* TASK REQUIREMENTS:
Look below for the line that contains "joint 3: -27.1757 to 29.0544", and write out exactly that line and all remaining lines of the listing, omitting pictures.

◆ ◆ ◆ ◆

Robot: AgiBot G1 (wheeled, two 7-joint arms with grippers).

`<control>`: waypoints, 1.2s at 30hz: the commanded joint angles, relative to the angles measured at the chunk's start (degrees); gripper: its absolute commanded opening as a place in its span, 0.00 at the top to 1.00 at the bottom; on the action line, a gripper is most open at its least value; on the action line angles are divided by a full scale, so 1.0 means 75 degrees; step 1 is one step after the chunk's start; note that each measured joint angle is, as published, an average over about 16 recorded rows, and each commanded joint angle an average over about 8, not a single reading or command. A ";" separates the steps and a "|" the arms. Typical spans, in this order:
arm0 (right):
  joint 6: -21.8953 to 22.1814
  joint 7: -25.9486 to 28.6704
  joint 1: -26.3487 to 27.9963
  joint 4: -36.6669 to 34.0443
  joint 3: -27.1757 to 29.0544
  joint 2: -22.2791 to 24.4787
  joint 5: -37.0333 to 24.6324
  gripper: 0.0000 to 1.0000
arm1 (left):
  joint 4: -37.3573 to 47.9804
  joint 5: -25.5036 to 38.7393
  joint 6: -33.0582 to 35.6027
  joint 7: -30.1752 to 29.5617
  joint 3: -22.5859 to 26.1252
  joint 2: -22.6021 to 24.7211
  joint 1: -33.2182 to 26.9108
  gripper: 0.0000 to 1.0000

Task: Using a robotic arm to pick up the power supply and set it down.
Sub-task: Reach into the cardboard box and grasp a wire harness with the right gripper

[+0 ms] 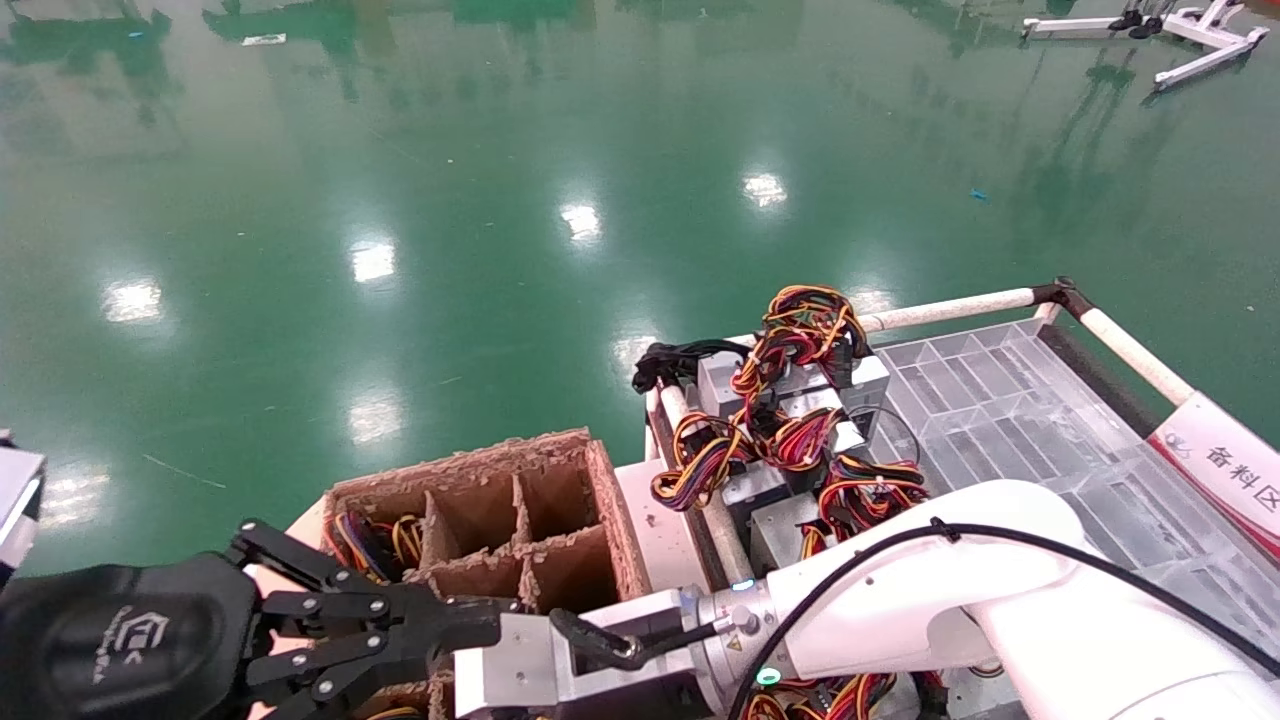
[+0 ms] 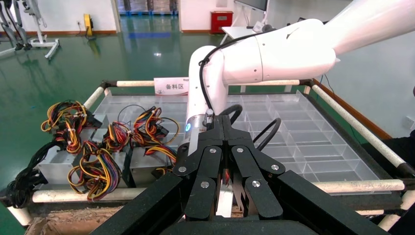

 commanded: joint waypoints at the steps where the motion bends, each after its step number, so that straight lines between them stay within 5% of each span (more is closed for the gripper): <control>1: 0.0091 -0.0109 0.0055 -0.0035 -0.0138 -0.0047 -0.0019 1.00 | 0.0000 -0.0001 0.0000 0.0001 0.0001 0.0000 0.0000 1.00; 9: 0.0500 0.0016 0.0174 0.0064 -0.0809 -0.0067 0.0278 1.00 | 0.0000 -0.0004 -0.0002 0.0003 0.0005 -0.0002 -0.0001 0.87; 16: 0.0858 0.0086 0.0308 0.0150 -0.1392 -0.0070 0.0531 1.00 | 0.0000 -0.0006 -0.0004 0.0005 0.0009 -0.0004 -0.0002 0.23; 19: 0.0991 0.0070 0.0349 0.0161 -0.1617 -0.0072 0.0667 1.00 | 0.0000 -0.0008 -0.0005 0.0005 0.0011 -0.0005 -0.0002 0.05; 36: 0.1205 -0.0019 0.0440 -0.0178 -0.2472 -0.0034 0.1652 1.00 | 0.0000 -0.0014 -0.0009 0.0010 0.0020 -0.0008 -0.0004 0.00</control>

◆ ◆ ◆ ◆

* EXERCISE ANSWER:
  joint 3: -27.1757 to 29.0544
  joint 2: -22.2791 to 24.4787
  joint 5: -37.0333 to 24.6324
  gripper: 0.0000 to 1.0000
arm1 (left):
  joint 4: -37.3573 to 47.9804
  joint 5: -25.5036 to 38.7393
  joint 6: -33.0582 to 35.6027
  joint 7: -30.1752 to 29.5617
  joint 3: -22.5859 to 26.1252
  joint 2: -22.6021 to 24.7211
  joint 1: -33.2182 to 26.9108
  gripper: 0.0000 to 1.0000

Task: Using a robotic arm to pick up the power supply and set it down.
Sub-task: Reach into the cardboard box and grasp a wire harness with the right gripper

[+0 ms] 
[+0 ms] 

 commanded: joint waypoints at the steps where the motion bends, each after its step number, so that straight lines between them stay within 5% of each span (more is closed for the gripper): <control>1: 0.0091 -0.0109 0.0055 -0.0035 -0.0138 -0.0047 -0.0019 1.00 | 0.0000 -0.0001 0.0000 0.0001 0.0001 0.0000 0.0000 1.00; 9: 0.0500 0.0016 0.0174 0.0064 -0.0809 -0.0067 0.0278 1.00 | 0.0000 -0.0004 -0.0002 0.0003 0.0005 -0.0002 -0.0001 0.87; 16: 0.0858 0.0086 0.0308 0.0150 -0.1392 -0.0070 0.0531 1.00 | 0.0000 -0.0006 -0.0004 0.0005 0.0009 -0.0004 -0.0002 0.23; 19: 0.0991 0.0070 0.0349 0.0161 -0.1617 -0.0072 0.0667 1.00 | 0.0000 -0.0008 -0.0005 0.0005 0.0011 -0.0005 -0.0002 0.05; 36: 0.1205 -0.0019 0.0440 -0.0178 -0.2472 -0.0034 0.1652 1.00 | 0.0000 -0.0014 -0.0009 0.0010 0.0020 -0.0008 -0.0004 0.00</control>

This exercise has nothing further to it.